Estuve a punto de dejarlo, pero, de pronto, ¡un match! ¿Qué se hace en estos casos? ¿De qué le hablo? Nuestros intereses en común eran historia del arte, cine y literatura. ¿Me veré nerd si lo menciono? ¿Y si mejor lanzo mi teléfono por la ventana? Como era de esperarse, él tomó la iniciativa. Su nombre era Tito, 26 años (yo 22), compartíamos campus, guapo y de look súper formal. Antes de intercambiar números, hablamos de la universidad, de mi gato, de mi próxima titulación y demás trivialidades. Mandé capturas de pantalla al grupo de Whatsapp que tengo con mis amigas y no tardaron en revelarme que Tito no era un alumno de nuestra universidad, ¡era un docente!
Hacía apenas un año que Tito había presentado su examen profesional para titularse de la carrera de filosofía. Debido a que era un alumno brillante, se graduó con todos los honores y le ofrecieron dar una clase de Introducción al Pensamiento Filosófico a los alumnos de nuevo ingreso. Él no tuvo problemas en contarme todo esto mientras texteábamos, pero tampoco me preguntó si a mí me importaba estar coqueteando con un –técnicamente- profesor. Y la verdad es que no me importaba en lo absoluto. Seamos sinceras, ¿a quién no le ha pasado por la cabeza? ¿No? ¿Sólo a mí?
Hablando de cabezas, no sé dónde quedó la mía al aceptar verlo en la explanada central del campus, a la vista de todos. De hecho, todo ese día no fue otra cosa que una vertiginosa aventura. Para empezar, mi despertador no sonó a la hora que debía porque "Genaro" lo tiró al suelo durante la noche. Llegué tarde a clases por enésima vez en el semestre y tuve que quedarme con mi profesor de Latín para revisar mi situación académica. Para cuando pude bajar a la explanada, Tito ya se encontraba mirando su reloj. Entonces me paré frente a él, me vio, me sonrió, y pensé que sin duda instalar Tinder había valido la pena.

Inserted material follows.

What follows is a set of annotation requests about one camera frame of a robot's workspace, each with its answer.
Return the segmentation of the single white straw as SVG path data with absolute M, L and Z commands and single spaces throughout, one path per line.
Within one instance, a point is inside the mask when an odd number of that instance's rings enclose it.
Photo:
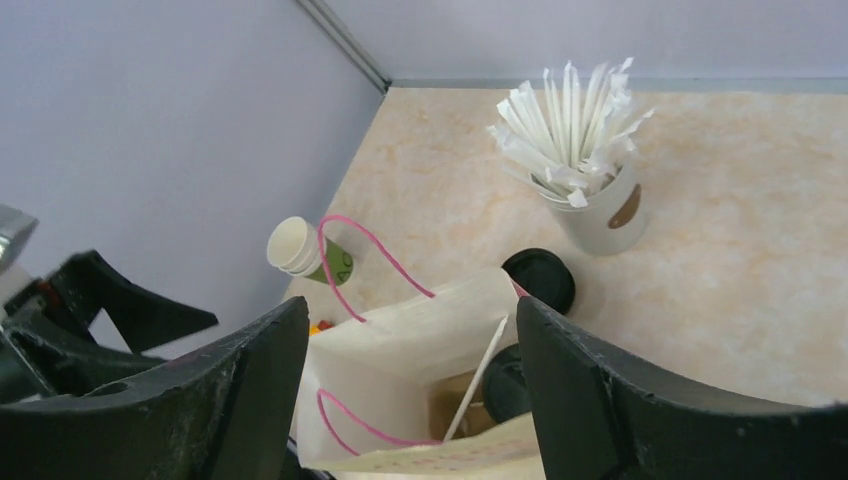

Como había prometido, me compró un café. Platicamos durante un rato, siempre interrumpidos por alumnos y otros profesores que pasaban a saludarlo. No puedo mentir, eso me hizo sentir más atraída por él. Nos reímos mucho, me habló de filosofía (de lo que entiendo poco) y, en general, pasamos un buen momento.
Tengo que decir que yo no conocía las estrictas reglas de la universidad acerca de la situación en la que desde ese momento estaba metida. Pareciera que profesores saliendo con alumnas era la peor pesadilla del consejo académico. Y es que, después de nuestra cita en la cafetería, el chisme se extendió como un virus. Tito me dijo que yo le gustaba, pero que en ese momento no podía perder su trabajo. No recuerdo cómo me lo tomé, supongo que mal, pues dejé de mensajearlo por unos días. Hasta que me lo encontré en los pasillos de mi facultad.
Nos saludamos y en poco tiempo llegamos a la solución de nuestro dilema, la cual estuvo todo el tiempo frente a nuestras narices. A mí me quedaban dos meses para hacer mi examen profesional y, al menos antes los ojos de la universidad, ya no sería una alumna. Ahora, a un mes de que esto se haga realidad, seguimos esperando. Mis amigas siguen usando Tinder, y me tratan de convencer de que cambié la foto del gato y haga lo mismo, pero, para mí, la app ya cumplió su papel en mi vida.